Your assignment = Among the entries below, how many lines hold "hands"? Only the number is wanted.

Data shown =
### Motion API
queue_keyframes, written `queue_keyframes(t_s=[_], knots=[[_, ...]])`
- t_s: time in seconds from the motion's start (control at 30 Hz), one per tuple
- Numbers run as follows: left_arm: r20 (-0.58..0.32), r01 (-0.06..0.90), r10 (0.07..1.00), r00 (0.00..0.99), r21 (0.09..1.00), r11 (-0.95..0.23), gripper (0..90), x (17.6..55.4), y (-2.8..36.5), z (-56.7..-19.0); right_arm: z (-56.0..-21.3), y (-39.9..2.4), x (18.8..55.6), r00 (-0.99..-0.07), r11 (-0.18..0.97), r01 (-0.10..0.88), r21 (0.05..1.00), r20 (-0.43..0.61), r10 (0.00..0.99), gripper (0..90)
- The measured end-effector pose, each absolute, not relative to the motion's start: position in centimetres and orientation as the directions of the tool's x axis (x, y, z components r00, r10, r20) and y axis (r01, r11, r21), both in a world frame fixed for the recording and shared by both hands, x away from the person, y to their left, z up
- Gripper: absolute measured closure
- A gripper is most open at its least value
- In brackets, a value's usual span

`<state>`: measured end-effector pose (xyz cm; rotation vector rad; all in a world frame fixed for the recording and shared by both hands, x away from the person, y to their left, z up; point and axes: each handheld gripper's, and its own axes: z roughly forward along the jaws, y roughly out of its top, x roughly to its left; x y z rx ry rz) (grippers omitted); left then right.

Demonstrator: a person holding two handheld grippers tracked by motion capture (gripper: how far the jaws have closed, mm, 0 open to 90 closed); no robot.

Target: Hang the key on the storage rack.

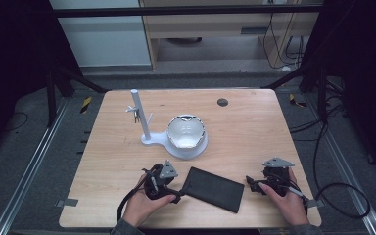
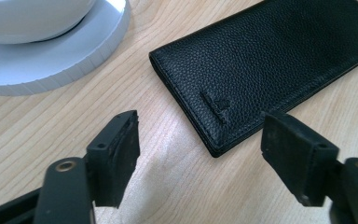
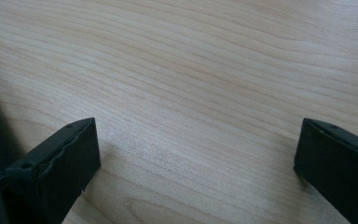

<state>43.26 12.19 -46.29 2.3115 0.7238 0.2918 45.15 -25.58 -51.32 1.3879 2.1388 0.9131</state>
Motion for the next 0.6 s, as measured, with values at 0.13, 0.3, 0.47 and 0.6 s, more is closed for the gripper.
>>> queue_keyframes(t_s=[0.13, 0.3, 0.47, 0.6], knots=[[0.009, 0.421, 0.570, 0.821, 0.665, -0.617, 35.4, 43.2, 12.1, -46.5, -51.2, -25.8, 45.1, -0.420, 0.292, 0.630, 0.720, 0.000, 0.908, 4.9], [0.006, 0.430, 0.570, 0.822, 0.650, -0.627, 50.2, 43.1, 12.0, -46.7, -49.7, -26.5, 44.4, -0.434, 0.248, 0.550, 0.798, 0.019, 0.901, 16.2], [0.001, 0.429, 0.556, 0.831, 0.635, -0.642, 76.2, 43.0, 12.2, -46.8, -49.0, -26.3, 44.1, -0.451, 0.262, 0.508, 0.821, -0.006, 0.893, 33.8], [0.011, 0.427, 0.549, 0.836, 0.616, -0.662, 89.8, 42.9, 12.4, -46.8, -49.1, -26.2, 44.0, -0.462, 0.276, 0.510, 0.815, -0.011, 0.887, 36.8]])
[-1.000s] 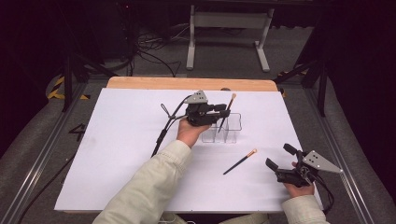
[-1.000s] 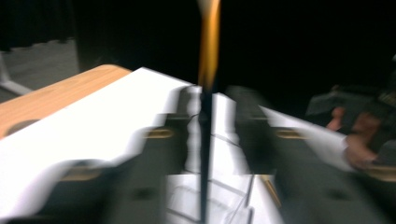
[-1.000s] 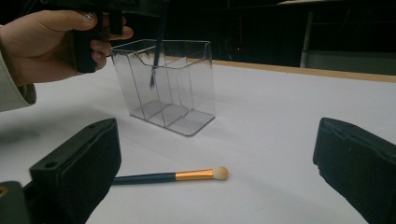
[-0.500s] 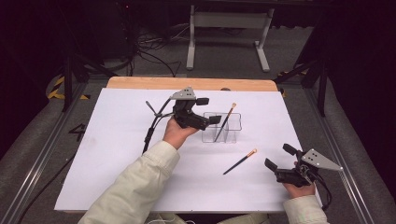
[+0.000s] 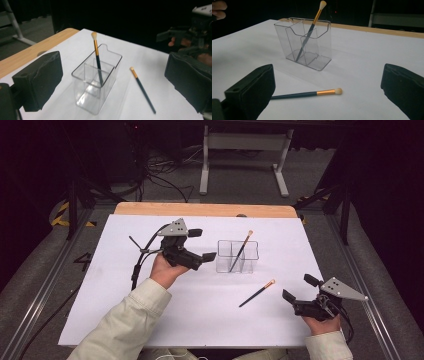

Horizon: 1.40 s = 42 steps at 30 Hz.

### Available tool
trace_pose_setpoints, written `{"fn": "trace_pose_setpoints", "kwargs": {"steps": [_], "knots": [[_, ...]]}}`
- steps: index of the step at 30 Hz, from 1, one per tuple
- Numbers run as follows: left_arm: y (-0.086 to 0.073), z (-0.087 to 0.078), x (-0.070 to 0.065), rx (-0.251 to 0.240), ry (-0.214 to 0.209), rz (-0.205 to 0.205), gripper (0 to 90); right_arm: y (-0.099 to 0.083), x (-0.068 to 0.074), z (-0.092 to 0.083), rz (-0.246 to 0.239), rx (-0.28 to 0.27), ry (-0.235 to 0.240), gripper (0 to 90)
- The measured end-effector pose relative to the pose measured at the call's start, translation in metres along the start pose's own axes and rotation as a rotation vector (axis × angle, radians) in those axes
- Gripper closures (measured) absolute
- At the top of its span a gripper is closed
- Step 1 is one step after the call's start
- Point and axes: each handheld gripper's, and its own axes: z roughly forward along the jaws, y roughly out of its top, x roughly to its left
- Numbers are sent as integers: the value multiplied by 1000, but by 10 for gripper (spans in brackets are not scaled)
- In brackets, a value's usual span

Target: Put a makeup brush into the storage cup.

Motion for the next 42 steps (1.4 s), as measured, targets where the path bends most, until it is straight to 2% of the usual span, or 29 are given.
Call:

Exercise output = 2